Ora, leggendo i giornali (“Sole 24 Ore” la Bussola di M.T. Island) si evince che quel dato è fasullo, poiché si riferisce sempre a dati vecchi di 24 giorni. Lo stesso Istituto superiore di sanità ci avverte che “Dopo il 26 aprile il dato è da considerarsi incompleto”.  “Il Sole 24 Ore” ci spiega: “Il 20 maggio, abbiamo come ultimo dato ufficiale quello pubblicato il 14, elaborato il 12 e relativo al 26 aprile: 24 giorni fa. Di fatto non ci serve, perché riflette l’immagine di un mondo (in pieno lockdown) che non esiste più…Conoscere l’Rt di tre settimane prima equivale più o meno a leggere un libro di storia.”. Per cui il famoso Rt è vecchio e viene calcolato non su tutti i contagi, ma su una platea ridotta di contagi, poiché non si conosce la data di inizio dei sintomi di tutti i  contagi   Scrive sempre “Il Sole 24 ore: “Sarebbe bello poter avere un aggiornamento diverso, magari come quello che viene puntualmente fornito, in Germania, dal “Robert Koch Institute”: rapido, preciso e affidabile.”. 

Ma lo stupore sui dati disponibili aumenta quando leggo che un ente pubblico mette in discussione i dati forniti da un altro ente pubblico.  In un rapporto dell’Inps (20.5.2020) è scritto: “La quantificazione dei decessi per Covid-19, condotta utilizzando il numero di pazienti deceduti positivi fornito su base giornaliera dal Dipartimento della Protezione Civile, è considerata, ormai, poco attendibile in quanto influenzata non solo dalla modalità di classificazione della causa di morte, ma anche dell’esecuzione di un test di positività al virus. Inoltre, anche il luogo in cui avviene il decesso è rilevante poiché, mentre è molto probabile che il test venga effettuato in ambito ospedaliero è molto difficile che questo venga effettuato se il decesso avviene in casa.”. Quindi secondo i calcoli dell’Inps, per l’epidemia in atto, ci sono 18.971 decessi in più di quelli dichiarati dalla Protezione civile (27.938 in un periodo dal 1 marzo al 30 aprile).
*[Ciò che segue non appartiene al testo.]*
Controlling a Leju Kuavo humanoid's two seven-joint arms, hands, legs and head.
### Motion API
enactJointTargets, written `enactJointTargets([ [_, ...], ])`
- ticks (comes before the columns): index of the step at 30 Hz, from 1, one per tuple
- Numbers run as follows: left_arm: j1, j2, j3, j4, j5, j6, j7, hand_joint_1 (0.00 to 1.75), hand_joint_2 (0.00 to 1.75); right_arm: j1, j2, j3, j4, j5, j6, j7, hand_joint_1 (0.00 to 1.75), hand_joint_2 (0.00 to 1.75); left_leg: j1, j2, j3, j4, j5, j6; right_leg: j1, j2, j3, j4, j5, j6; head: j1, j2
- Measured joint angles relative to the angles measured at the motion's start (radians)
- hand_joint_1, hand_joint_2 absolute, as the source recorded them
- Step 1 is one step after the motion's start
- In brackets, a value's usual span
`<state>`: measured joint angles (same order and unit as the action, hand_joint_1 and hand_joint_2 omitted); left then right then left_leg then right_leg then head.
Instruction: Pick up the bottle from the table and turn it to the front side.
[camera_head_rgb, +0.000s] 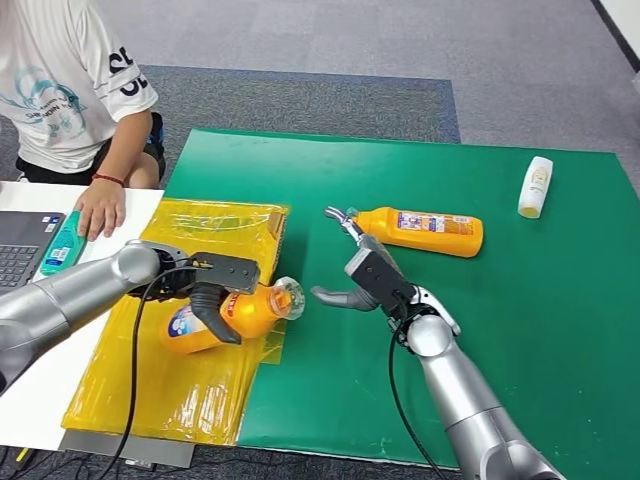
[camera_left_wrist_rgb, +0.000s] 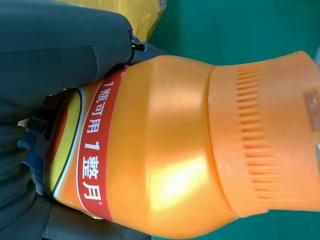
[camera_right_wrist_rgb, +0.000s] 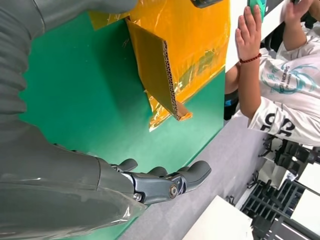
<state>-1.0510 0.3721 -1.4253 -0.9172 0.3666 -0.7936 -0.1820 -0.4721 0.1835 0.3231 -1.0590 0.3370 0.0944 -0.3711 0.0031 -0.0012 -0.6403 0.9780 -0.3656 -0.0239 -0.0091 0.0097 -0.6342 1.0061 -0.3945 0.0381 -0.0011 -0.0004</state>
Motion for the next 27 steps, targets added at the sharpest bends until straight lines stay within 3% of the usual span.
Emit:
enactJointTargets([
  [25,0.013,-0.044,0.014,0.004,-0.244,0.108,0.030,1.75,1.75,0.022,-0.009,0.003,-0.006,-0.014,-0.031,0.015,0.00,1.75,0.000,0.000,0.000,0.000,0.001,0.000,0.000,0.000,0.000,0.000,0.001,0.000,0.000,0.000],
  [26,0.014,-0.044,0.016,0.004,-0.244,0.109,0.030,1.43,1.75,0.022,-0.009,0.003,-0.006,-0.014,-0.031,0.016,0.00,1.75,0.000,0.000,0.000,0.000,0.001,0.000,0.000,0.000,0.000,0.000,0.001,0.000,0.000,0.000],
  [27,0.015,-0.044,0.018,0.004,-0.245,0.109,0.030,0.99,1.75,0.022,-0.010,0.003,-0.007,-0.014,-0.031,0.017,0.00,1.75,0.000,0.000,0.000,0.000,0.001,0.000,0.000,0.000,0.000,0.000,0.001,0.000,0.000,0.000],
])
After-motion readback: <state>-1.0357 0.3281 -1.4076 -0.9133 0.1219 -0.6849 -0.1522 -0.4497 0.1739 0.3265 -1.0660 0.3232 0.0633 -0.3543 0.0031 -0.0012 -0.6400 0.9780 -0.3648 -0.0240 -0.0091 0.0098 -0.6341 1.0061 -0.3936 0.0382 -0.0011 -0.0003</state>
Lo stupore è tale per cui sono andato a rileggermi un rapporto dell’Istat (4 maggio)  prodotto insieme all’Istituto superiore di sanità che scriveva: ”considerando il periodo 20 febbraio-31 marzo, si osserva a livello medio nazionale una crescita dei decessi per il complesso delle cause del 38,7%: da 65.592 a 90.946, rispetto alla stessa media del quinquennio 2015-2019. L’eccesso di decessi è di 25.354 unità, di questi il 54% è costituito dai morti diagnosticati segnalati alla sorveglianza Covid-19 (13.710). Esiste una quota ulteriore di circa altri 11.600 decessi per i quali possiamo, con i dati  oggi a disposizione, solo ipotizzare tre possibili cause: una ulteriore mortalità associata  a Covid-19 (nei casi in cui non è stato eseguito il tampone), una mortalità indiretta correlata a Covid-19 (decessi da disfunzioni di organi quali cuore e reni possibile conseguenza della malattia scatenata dal virus in persone non testate come accade per analogia con l’aumento della mortalità da cause cardiorespiratorie in corso di influenza) ed infine una mortalità indiretta non correlata al virus ma causata dalla crisi del sistema ospedaliero nelle aree maggiormente affette”. Forse Fontana, Gallera e Giorgetti non hanno letto questo bieco attacco alla Lombardia, firmato da due enti pubblici.

Ora, secondo la Protezione civile al 15 aprile, in tutta la Lombardia c’erano 11.377 decessi. Guardo una pubblicazione dell’Istat, con i dati di 1.067 comuni della Lombardia (pari al 71% di tutti i comuni lombardi) in cui si rileva che tra il 1 gennaio e 15 aprile, in media, nel quinquennio 2015-2019, i morti sono stati 25.627 ; mentre nello stesso periodo del 2020 sono stati 40.969, cioè 15.702 in più pari al 162%: Le provincie con maggiori incrementi sono Bergamo (275%), Cremona (235%), Lodi (216%), Brescia (197%).  Ci sono dunque 4.325 decessi in più, e solo in tre quarti della Lombardia. Mah!?

La politica, o per meglio dire, le scelte politiche, dovrebbero basarsi sulla conoscenza della realtà, su dati reali e veritieri della situazione socio economica, e sanitaria, del Paese. Ma il nostro è davvero uno strano Paese: ogni ente pubblico dà i numeri.